** EXERCISE DATA follows **

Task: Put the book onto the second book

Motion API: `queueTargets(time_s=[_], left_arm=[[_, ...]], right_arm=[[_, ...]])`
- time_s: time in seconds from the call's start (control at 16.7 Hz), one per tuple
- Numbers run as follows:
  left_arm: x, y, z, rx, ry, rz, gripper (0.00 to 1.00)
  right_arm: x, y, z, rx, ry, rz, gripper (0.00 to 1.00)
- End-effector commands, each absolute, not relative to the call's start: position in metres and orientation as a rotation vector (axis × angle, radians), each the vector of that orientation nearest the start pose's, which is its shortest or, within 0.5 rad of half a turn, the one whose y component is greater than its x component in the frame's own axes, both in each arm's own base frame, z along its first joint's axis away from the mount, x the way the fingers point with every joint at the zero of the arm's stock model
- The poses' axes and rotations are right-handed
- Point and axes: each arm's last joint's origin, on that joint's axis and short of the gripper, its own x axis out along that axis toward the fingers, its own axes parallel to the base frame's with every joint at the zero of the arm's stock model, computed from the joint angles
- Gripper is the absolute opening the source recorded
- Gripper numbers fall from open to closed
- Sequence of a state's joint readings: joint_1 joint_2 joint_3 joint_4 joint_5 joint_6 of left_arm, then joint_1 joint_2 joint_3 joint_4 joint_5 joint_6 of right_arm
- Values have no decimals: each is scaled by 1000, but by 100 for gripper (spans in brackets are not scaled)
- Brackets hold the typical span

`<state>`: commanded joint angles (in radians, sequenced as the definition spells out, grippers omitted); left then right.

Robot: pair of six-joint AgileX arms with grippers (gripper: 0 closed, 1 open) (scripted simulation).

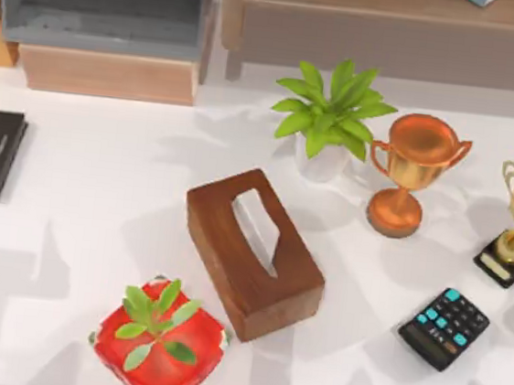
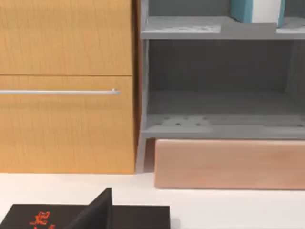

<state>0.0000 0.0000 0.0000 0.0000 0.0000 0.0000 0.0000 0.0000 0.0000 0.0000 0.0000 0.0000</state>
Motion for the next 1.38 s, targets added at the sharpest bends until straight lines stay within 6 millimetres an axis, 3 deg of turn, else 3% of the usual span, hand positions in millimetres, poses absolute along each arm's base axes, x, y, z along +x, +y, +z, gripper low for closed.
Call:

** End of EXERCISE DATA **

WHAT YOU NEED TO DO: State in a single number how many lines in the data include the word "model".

PROBLEM SOLUTION: 2